Trading Ideas
Trading ideas beyond Sharpedge Portfolio.
Trading is a risky activity. If you follow anything written in the article, you are responsible for the results. The result of this article may be decreased deposit and lost funds. By reading below and making any actions, you agree with our Disclaimer, Policies, and Risk Warning.
Hi everyone! We continue our trading ideas section. The link to TradingView post with the idea is available here.
CLR
Just in 10 days, CLR became a much more attractive company with its' CEO, billionaire Harold Hamm, buying stocks worth $155 million. Let's take a look at whether we should follow him.
Before I continue, please note that I do not hold CLR and only consider buying. As always, please note that this analysis is my point of view, and trading is a risky activity. You are the only responsible for your trading actions. Now, with disclaimers being said, let's take a look at the trade.
There are several interesting points to analyze.
- First of all, CLR is an oil company based in the US. Unlike other oil companies, it didn't hedge the oil price risk.
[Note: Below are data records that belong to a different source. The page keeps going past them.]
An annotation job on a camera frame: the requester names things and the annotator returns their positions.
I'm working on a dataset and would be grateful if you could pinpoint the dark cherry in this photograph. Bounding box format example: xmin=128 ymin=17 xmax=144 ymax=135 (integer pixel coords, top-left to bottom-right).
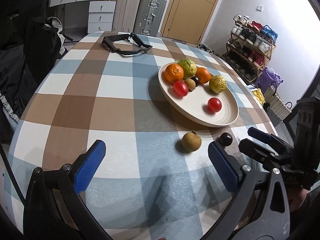
xmin=191 ymin=76 xmax=200 ymax=87
xmin=219 ymin=132 xmax=233 ymax=147

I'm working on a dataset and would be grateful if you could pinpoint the red tomato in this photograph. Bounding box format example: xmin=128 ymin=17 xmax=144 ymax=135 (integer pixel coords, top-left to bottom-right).
xmin=207 ymin=98 xmax=222 ymax=113
xmin=172 ymin=81 xmax=189 ymax=97

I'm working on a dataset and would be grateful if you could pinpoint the yellow guava fruit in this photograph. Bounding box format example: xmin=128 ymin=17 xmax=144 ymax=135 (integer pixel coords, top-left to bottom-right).
xmin=209 ymin=75 xmax=227 ymax=94

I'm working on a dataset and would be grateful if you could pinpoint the brown longan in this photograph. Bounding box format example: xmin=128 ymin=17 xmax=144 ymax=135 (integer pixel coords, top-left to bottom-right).
xmin=181 ymin=131 xmax=202 ymax=153
xmin=184 ymin=79 xmax=196 ymax=92

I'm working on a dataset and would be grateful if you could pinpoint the orange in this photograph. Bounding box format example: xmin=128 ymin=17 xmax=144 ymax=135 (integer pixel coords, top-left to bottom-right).
xmin=195 ymin=67 xmax=212 ymax=84
xmin=163 ymin=63 xmax=184 ymax=84

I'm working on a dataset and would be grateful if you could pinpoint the green guava fruit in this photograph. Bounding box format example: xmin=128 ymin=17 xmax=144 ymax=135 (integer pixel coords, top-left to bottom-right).
xmin=177 ymin=59 xmax=197 ymax=79

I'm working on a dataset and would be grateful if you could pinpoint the person's right hand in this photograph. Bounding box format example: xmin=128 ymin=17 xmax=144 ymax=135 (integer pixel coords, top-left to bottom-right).
xmin=286 ymin=187 xmax=308 ymax=212

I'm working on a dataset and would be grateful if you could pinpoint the white woven basket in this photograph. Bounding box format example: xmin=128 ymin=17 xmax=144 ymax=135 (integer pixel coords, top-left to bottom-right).
xmin=264 ymin=83 xmax=293 ymax=121

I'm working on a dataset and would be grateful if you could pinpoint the white trash bin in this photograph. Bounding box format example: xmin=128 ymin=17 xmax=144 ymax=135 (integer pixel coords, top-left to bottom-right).
xmin=252 ymin=88 xmax=270 ymax=111

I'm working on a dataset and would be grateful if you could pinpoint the purple bag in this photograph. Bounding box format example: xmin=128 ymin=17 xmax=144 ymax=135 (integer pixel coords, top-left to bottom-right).
xmin=255 ymin=67 xmax=283 ymax=94

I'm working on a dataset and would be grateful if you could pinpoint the cream round plate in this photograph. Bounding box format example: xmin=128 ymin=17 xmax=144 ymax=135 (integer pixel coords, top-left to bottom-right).
xmin=158 ymin=64 xmax=239 ymax=127

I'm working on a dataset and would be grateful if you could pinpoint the wooden shoe rack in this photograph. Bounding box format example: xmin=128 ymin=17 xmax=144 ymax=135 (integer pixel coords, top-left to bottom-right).
xmin=221 ymin=15 xmax=278 ymax=85

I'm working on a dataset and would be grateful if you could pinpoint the checkered tablecloth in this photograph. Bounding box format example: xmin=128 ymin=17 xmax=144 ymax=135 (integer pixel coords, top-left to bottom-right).
xmin=8 ymin=32 xmax=275 ymax=239

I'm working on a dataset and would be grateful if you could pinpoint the wooden door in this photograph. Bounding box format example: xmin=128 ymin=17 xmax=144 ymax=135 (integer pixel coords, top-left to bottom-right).
xmin=161 ymin=0 xmax=218 ymax=45

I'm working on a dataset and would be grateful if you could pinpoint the silver suitcase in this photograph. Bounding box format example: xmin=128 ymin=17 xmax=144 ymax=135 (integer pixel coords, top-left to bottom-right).
xmin=133 ymin=0 xmax=167 ymax=37

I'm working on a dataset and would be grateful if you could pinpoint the black clothes pile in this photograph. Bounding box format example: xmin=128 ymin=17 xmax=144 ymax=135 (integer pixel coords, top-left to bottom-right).
xmin=1 ymin=16 xmax=64 ymax=143

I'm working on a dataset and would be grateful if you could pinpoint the beige suitcase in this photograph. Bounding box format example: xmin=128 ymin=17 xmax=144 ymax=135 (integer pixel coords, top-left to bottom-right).
xmin=112 ymin=0 xmax=140 ymax=33

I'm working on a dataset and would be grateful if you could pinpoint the white drawer desk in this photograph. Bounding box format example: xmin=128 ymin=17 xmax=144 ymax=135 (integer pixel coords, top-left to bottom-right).
xmin=49 ymin=0 xmax=116 ymax=33

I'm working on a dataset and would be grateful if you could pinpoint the light switch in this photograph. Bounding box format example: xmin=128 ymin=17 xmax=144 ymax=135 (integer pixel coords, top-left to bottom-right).
xmin=257 ymin=5 xmax=263 ymax=12
As a result, because of the COVID-19 crisis, it had to shut many of its' wells. At the same time, the company gains from the oil price increase much more than other market participants. In fact, taking a position in CLR is partially like taking a lagged position in the oil itself because of the lag between oil price and stock price increases.
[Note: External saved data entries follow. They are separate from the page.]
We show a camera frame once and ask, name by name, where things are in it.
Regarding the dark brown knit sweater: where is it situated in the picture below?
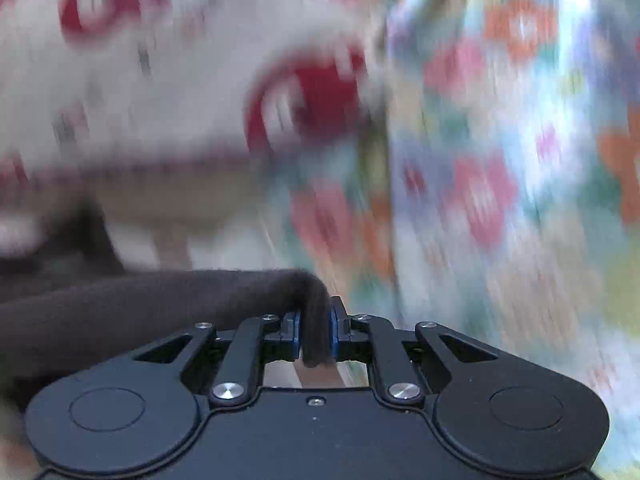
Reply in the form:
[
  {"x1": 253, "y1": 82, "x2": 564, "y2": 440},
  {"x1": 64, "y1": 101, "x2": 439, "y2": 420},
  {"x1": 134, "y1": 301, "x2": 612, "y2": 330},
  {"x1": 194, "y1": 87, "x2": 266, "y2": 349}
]
[{"x1": 1, "y1": 205, "x2": 331, "y2": 405}]

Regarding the colourful floral fabric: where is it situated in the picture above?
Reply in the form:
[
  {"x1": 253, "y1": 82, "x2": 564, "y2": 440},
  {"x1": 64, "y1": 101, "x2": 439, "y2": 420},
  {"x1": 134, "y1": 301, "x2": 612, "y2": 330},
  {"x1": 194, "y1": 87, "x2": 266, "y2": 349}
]
[{"x1": 270, "y1": 0, "x2": 639, "y2": 479}]

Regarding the white red bear quilt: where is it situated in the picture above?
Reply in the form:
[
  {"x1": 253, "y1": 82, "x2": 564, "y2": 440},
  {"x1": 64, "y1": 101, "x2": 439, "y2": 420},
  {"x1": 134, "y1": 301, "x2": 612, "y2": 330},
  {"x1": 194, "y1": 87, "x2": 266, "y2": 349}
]
[{"x1": 0, "y1": 0, "x2": 386, "y2": 181}]
- Second, from June 22 till July 7, CEO, billionaire Harold Hamm, bought additional $155 million stocks, bringing his overall company control to 78%. For those who don't know, Hamm is an old legend in the oil market. He is a self-made billionaire and was one of the first to start horizontal (shale) drilling. In this sense, I believe he had reasons for his decision.
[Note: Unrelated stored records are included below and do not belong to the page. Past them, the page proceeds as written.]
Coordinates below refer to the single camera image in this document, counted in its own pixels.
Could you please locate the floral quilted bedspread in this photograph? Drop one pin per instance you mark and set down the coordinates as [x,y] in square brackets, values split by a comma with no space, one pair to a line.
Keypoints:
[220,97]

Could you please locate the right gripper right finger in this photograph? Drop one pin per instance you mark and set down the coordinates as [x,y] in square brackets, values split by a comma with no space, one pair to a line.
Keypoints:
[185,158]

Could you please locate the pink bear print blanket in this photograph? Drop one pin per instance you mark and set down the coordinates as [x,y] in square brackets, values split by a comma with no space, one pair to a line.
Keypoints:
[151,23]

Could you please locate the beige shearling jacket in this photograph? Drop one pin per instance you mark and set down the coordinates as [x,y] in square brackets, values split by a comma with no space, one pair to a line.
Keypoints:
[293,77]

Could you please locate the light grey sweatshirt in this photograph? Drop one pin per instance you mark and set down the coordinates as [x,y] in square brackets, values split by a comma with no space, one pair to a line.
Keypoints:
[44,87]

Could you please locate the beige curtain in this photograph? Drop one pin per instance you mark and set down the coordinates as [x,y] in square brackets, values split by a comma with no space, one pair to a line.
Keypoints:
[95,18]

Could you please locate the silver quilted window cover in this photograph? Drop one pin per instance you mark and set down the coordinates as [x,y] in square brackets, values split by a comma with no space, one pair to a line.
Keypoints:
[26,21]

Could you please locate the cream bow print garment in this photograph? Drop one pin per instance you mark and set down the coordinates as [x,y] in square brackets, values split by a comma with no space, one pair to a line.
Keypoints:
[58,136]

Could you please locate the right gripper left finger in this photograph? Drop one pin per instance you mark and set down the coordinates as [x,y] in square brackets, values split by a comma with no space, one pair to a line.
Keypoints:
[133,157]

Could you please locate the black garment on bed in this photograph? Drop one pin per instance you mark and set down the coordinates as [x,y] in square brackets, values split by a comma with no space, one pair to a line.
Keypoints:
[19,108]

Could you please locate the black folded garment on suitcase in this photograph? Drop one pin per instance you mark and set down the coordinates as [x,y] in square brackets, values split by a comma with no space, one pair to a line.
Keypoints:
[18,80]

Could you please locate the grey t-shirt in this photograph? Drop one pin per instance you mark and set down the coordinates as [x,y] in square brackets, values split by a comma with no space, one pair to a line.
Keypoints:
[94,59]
- Third, the stock price right now is attractive. It had two negative days, falling to an upward trendline and a 50-period MA. This level is supported by the COVID-19 gap and excessive activity area below.
Overall, the price seems to be interesting, and the trade offers a great risk-reward ratio. The first target is about $27.5, and the second one is about $36. At the same time, a narrow stop below $13 might be a good idea, in case the levels don't work and we have to search for another entry point.
There are two ways to play around the idea - you can either wait for a bullish candle to appear or to entry right at the spot. The first option offers a lower risk-return ratio but increases the probability of success. The second one is just the opposite. Since risk-return in option one is still really good, I'd recommend it instead of option 2.